*Problem requirements*:
Retype only what runs from the line with "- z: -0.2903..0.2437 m" through the end of the entries, exactly and in full, but omit any picture you find.

*Data section*:
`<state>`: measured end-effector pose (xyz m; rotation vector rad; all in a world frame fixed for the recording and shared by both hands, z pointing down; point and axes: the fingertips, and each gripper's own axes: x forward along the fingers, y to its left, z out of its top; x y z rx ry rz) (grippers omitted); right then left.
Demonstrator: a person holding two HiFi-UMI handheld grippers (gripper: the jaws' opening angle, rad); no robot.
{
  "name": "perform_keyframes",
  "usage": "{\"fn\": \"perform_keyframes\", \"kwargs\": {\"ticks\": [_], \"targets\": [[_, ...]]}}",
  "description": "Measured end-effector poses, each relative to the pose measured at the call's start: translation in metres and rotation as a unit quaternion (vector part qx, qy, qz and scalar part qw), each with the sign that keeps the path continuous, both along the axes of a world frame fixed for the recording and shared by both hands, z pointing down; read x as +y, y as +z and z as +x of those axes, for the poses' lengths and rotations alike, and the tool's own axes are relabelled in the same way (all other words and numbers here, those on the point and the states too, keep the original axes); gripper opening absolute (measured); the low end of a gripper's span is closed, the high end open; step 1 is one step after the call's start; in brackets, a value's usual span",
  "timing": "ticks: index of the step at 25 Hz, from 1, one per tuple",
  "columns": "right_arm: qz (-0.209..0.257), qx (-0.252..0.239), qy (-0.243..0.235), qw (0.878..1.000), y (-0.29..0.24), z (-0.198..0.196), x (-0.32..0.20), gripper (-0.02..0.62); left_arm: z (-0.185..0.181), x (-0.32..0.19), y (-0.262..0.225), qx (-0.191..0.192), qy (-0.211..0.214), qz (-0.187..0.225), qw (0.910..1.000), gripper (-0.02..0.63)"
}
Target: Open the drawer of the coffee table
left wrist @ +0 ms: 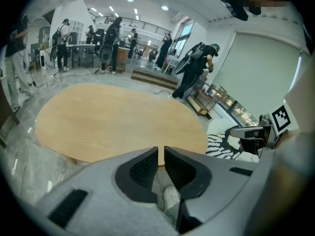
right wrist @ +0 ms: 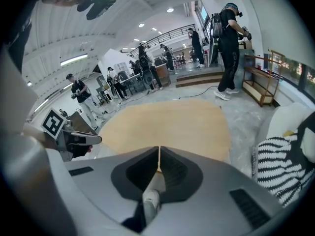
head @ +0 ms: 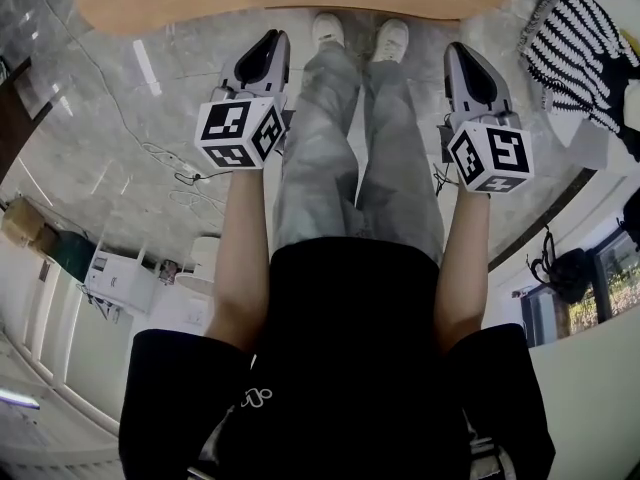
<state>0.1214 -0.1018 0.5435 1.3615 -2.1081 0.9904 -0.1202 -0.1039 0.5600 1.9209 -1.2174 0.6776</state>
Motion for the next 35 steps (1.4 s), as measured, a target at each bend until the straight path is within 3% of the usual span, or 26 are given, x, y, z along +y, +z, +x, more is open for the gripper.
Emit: {"fn": "perform_keyframes", "kwargs": {"ticks": [4, 8, 15, 16, 18, 26, 30, 35], "targets": [[-0.013, 0.005, -0.005, 1.000, 0.029, 0.005, 0.014, 0.013, 0.000, 0.010, 0.026, -0.015, 0.016, -0.012, 0.9997, 0.019], [-0.030, 0.007, -0.014, 0.999, 0.056, 0.005, 0.025, 0.014, -0.008, 0.015, 0.053, -0.027, 0.020, -0.029, 0.9990, 0.089], [-0.054, 0.009, -0.041, 0.998, 0.089, 0.007, 0.043, 0.017, -0.022, 0.018, 0.090, -0.058, 0.022, -0.050, 0.9968, 0.130], [-0.057, 0.011, -0.046, 0.997, 0.094, 0.009, 0.043, 0.025, -0.024, 0.018, 0.096, -0.063, 0.024, -0.052, 0.9964, 0.137], [-0.063, 0.014, -0.056, 0.996, 0.105, 0.013, 0.043, 0.109, -0.026, 0.018, 0.109, -0.071, 0.029, -0.058, 0.9954, 0.143], [-0.079, 0.066, -0.086, 0.991, 0.144, 0.035, 0.038, 0.138, -0.040, 0.031, 0.155, -0.111, 0.028, -0.100, 0.9884, 0.169], [-0.086, 0.101, -0.112, 0.985, 0.162, 0.047, 0.035, 0.138, -0.046, 0.024, 0.164, -0.145, 0.027, -0.090, 0.9849, 0.175], [-0.093, 0.140, -0.146, 0.975, 0.182, 0.053, 0.029, 0.138, -0.053, 0.017, 0.178, -0.163, 0.035, -0.097, 0.9813, 0.189]]}}
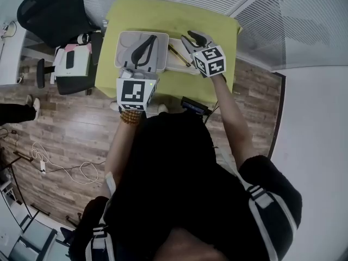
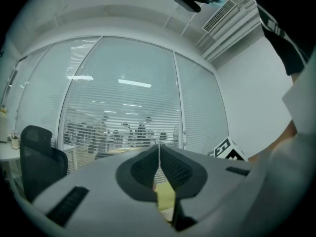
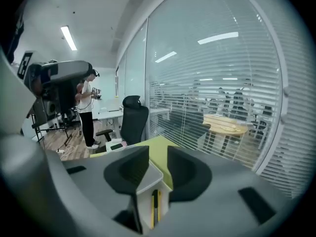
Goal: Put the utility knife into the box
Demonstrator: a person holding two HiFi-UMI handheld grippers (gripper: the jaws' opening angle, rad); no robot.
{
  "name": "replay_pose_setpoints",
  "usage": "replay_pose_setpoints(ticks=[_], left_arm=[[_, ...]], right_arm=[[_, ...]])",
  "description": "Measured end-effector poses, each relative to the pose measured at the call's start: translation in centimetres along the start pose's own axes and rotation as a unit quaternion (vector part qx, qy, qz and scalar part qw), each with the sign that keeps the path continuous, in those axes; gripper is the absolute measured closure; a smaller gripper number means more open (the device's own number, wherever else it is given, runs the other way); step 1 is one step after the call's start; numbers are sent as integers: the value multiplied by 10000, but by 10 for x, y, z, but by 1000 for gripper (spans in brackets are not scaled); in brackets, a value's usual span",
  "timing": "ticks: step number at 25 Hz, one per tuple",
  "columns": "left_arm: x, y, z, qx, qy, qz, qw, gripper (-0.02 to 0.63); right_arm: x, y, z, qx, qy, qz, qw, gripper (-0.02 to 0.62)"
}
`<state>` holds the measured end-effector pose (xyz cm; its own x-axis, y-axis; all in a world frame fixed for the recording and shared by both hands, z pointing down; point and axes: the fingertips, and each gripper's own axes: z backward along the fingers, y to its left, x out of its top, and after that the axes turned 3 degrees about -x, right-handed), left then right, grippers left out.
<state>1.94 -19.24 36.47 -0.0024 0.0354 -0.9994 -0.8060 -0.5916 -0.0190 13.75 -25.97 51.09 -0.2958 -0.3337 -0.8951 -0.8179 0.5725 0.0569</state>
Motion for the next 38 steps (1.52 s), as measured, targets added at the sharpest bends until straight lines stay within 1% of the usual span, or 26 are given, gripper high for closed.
replay_pose_setpoints(ticks=[7, 14, 18, 21, 25, 29, 35, 38], left_arm=[[6, -6, -8, -80, -42, -24, 10000, 586], [22, -4, -20, -180, -175, -203, 9995, 586], [26, -1, -23, -98, -251, -113, 9996, 586], [26, -6, -24, -89, -262, -28, 9996, 586], [24, -17, -26, -139, -271, 1, 9995, 586], [25, -17, -29, -162, -280, -9, 9995, 586], [26, -29, -27, -192, -299, -61, 9994, 586], [26, -32, -27, -196, -303, -66, 9993, 586]], right_arm=[[47, 4, 23, -27, -532, 203, 9984, 486], [89, 15, 44, -22, -1021, 401, 9940, 494], [109, 24, 60, -46, -1310, 593, 9896, 499], [121, 31, 76, -75, -1550, 625, 9859, 505], [132, 34, 98, -316, -1870, 730, 9791, 517], [143, 34, 112, -586, -2129, 682, 9729, 528], [143, 32, 138, -974, -2370, 459, 9655, 535], [140, 30, 145, -1162, -2429, 469, 9619, 538]])
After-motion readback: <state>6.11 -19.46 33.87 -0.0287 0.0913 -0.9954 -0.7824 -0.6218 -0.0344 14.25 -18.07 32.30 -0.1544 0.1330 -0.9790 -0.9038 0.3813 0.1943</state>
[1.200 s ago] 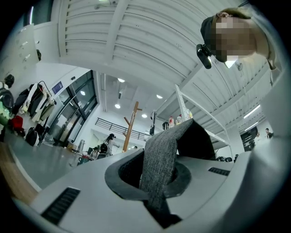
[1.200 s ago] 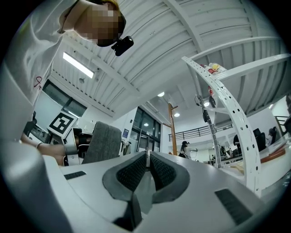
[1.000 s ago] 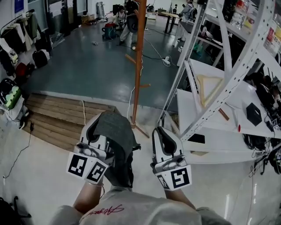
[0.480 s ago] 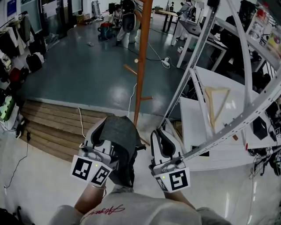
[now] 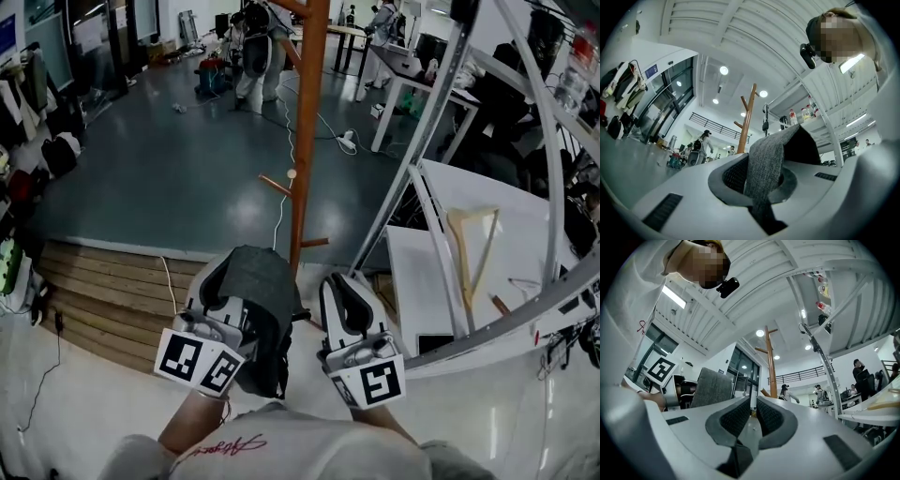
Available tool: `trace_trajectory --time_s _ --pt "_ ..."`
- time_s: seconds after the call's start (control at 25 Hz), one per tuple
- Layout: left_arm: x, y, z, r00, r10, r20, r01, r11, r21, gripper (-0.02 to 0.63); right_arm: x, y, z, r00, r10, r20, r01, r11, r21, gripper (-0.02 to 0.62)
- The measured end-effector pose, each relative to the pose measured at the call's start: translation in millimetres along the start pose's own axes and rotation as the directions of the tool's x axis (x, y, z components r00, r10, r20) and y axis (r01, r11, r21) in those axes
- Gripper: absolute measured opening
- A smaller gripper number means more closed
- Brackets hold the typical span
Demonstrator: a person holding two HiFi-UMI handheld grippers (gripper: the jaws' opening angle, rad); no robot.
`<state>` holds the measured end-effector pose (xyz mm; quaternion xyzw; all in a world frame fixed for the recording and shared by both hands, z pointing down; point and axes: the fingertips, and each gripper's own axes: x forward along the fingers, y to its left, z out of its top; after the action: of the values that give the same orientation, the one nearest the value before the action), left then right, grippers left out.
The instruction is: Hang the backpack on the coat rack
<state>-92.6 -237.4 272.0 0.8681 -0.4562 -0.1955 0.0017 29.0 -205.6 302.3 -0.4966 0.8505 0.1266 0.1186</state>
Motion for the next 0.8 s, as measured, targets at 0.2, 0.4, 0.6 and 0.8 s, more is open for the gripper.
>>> trace_trajectory --time_s 0.2,0.4,0.6,0.8 --pt "21 24 -1 1.0 0.012 0.0 -0.012 1.0 -0.003 0.035 25 5 -2 0.999 0.033 -0.009 -0.033 0.999 0.012 0.079" --pt "42 34 -7 0.999 0.044 0.004 -0.044 0.999 0.013 0.035 39 8 -2 0.994 0.107 -0.019 -0.106 0.994 0.023 0.174" --pt "59 43 -9 0.997 0.081 0.004 -0.081 0.996 0.029 0.035 54 24 7 0.976 0.217 0.037 -0.218 0.976 0.024 0.203" --pt "69 47 -5 0.994 0.107 0.025 -0.108 0.994 0.035 0.035 67 34 -13 0.967 0.256 0.001 -0.256 0.967 0.003 0.219"
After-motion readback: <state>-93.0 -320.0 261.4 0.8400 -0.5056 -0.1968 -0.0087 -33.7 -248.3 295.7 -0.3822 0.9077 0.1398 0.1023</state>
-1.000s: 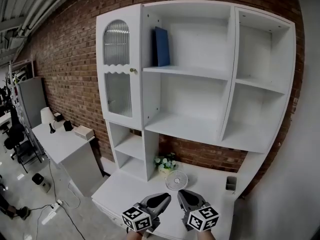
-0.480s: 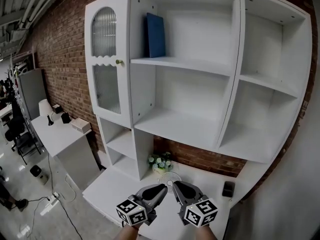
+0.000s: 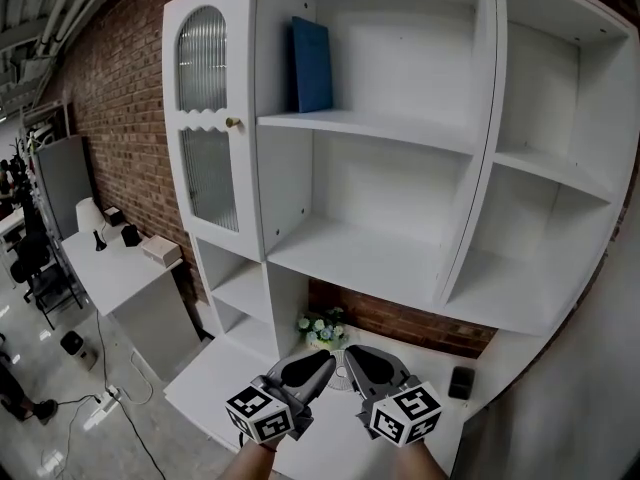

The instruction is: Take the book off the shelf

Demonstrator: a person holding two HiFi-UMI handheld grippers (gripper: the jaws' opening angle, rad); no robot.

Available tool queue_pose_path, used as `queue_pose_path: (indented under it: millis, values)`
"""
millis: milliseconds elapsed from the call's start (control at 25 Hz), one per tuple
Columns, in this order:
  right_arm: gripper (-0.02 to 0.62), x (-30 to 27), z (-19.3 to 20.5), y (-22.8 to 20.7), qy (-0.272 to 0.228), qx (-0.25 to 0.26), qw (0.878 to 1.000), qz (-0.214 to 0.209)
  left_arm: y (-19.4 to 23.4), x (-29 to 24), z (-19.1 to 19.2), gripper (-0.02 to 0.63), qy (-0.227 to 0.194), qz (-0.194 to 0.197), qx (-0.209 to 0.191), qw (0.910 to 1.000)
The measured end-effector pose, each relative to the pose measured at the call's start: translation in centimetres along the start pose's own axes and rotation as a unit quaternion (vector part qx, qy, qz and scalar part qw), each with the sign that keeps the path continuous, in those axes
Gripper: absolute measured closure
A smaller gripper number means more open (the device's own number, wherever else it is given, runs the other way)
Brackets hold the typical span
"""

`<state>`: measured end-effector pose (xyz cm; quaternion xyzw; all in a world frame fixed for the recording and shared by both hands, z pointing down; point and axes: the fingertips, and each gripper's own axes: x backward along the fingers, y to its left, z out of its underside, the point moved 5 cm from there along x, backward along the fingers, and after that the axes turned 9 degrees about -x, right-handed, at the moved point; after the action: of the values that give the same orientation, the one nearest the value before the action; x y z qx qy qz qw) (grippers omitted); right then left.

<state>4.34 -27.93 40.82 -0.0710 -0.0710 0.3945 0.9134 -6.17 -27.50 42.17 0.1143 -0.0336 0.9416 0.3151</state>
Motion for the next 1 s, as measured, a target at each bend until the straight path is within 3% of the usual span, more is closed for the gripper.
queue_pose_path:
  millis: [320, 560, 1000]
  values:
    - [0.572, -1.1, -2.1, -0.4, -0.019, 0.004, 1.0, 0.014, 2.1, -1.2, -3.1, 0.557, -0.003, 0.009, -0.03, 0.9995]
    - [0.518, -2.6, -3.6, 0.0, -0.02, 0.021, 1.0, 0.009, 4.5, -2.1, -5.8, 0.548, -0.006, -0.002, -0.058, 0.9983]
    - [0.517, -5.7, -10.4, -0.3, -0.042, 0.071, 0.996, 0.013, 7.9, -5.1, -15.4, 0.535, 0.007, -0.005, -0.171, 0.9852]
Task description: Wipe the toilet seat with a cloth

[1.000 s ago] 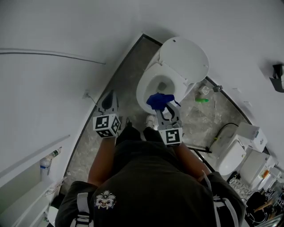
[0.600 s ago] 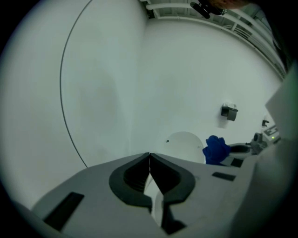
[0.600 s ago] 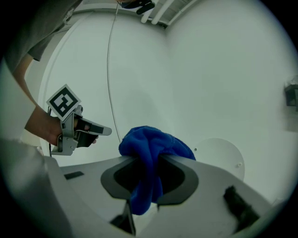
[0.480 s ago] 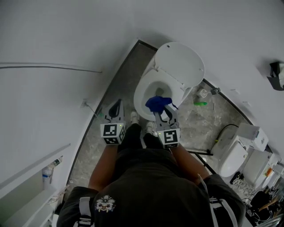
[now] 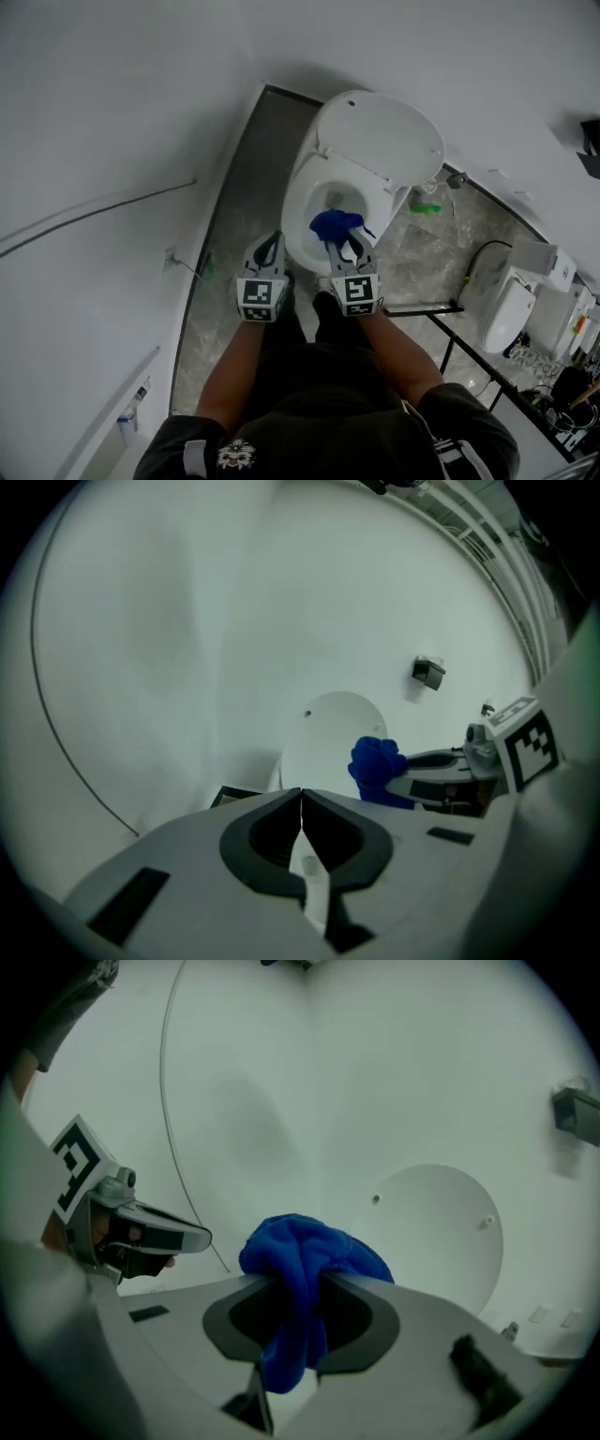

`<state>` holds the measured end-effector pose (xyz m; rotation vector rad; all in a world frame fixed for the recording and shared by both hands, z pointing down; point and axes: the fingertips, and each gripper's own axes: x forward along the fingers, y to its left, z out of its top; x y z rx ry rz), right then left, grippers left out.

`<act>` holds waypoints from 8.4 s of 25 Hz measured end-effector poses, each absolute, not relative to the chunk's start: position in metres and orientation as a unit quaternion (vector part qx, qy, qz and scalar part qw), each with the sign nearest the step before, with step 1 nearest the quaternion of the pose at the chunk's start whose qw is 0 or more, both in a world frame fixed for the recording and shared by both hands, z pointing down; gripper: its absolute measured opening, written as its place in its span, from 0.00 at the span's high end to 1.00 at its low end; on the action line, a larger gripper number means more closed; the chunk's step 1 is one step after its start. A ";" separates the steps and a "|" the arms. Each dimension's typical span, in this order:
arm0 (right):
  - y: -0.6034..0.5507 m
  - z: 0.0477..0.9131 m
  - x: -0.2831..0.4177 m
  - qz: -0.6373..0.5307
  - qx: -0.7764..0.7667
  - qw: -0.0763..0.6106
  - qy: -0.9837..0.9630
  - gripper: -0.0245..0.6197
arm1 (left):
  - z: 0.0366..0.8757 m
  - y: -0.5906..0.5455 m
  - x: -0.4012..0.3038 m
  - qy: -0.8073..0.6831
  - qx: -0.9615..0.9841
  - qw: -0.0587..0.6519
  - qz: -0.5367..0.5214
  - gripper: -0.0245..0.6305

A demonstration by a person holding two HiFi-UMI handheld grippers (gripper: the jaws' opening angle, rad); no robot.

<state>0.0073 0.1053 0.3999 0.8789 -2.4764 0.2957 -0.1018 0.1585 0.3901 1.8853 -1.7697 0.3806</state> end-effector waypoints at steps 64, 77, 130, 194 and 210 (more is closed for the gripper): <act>-0.057 0.690 0.165 0.247 0.495 0.356 -0.753 0.82 | 0.636 0.052 -0.024 -0.515 0.769 0.294 0.240 0.95; 0.013 0.695 0.201 0.237 0.456 0.391 -0.764 0.82 | 0.640 0.069 -0.008 -0.507 0.770 0.301 0.242 0.95; 0.237 0.704 -0.038 0.154 0.077 0.422 -0.890 0.82 | 0.661 0.123 -0.135 -0.593 0.687 0.353 0.227 0.95; 0.022 0.635 0.056 0.208 0.397 0.303 -0.841 0.82 | 0.713 0.190 -0.083 -0.501 0.654 0.547 0.147 0.62; 0.052 0.551 0.109 0.263 0.395 0.263 -0.840 0.82 | 0.642 0.191 -0.084 -0.425 0.688 0.568 0.153 0.62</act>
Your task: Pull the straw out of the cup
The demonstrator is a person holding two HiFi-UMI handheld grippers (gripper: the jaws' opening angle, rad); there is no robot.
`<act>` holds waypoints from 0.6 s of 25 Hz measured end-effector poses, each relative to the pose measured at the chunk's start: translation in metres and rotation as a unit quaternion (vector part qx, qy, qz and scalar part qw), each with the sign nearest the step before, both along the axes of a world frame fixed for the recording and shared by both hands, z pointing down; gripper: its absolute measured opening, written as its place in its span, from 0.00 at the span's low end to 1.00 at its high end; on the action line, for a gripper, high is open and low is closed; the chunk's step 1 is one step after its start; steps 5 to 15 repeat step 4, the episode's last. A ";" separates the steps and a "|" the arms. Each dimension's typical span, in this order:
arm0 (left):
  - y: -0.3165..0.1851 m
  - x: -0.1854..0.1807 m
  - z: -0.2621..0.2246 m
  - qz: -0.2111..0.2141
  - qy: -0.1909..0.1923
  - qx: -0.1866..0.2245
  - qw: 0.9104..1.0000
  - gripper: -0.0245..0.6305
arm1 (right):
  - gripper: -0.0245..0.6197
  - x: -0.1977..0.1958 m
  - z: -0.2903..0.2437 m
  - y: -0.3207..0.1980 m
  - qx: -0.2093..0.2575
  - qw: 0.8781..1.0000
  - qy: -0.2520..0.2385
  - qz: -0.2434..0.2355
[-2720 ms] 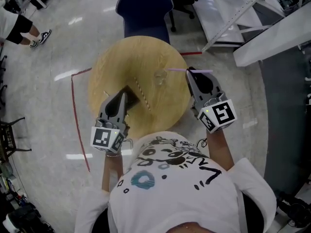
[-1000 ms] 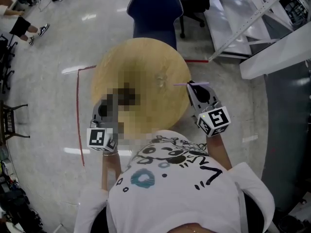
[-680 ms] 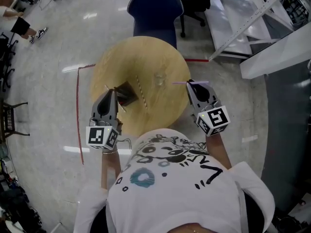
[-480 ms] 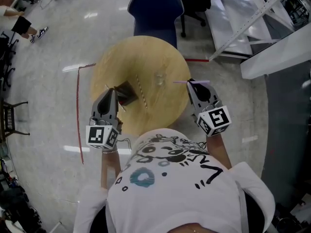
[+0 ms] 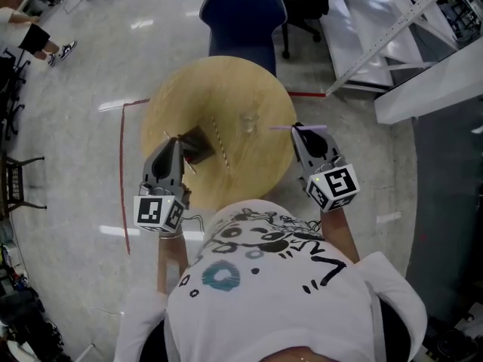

*Solution*:
  - z: -0.2903..0.2437 m
  - y: -0.3207..0.1980 m
  - qx: -0.2093..0.2575
  - qw: 0.8781..1.0000
  - qy: -0.2520..0.2385
  - qz: -0.2434..0.2355
[-2720 ms] 
[-1000 ms] 
[-680 ms] 
[-480 ms] 
[+0 ms] 

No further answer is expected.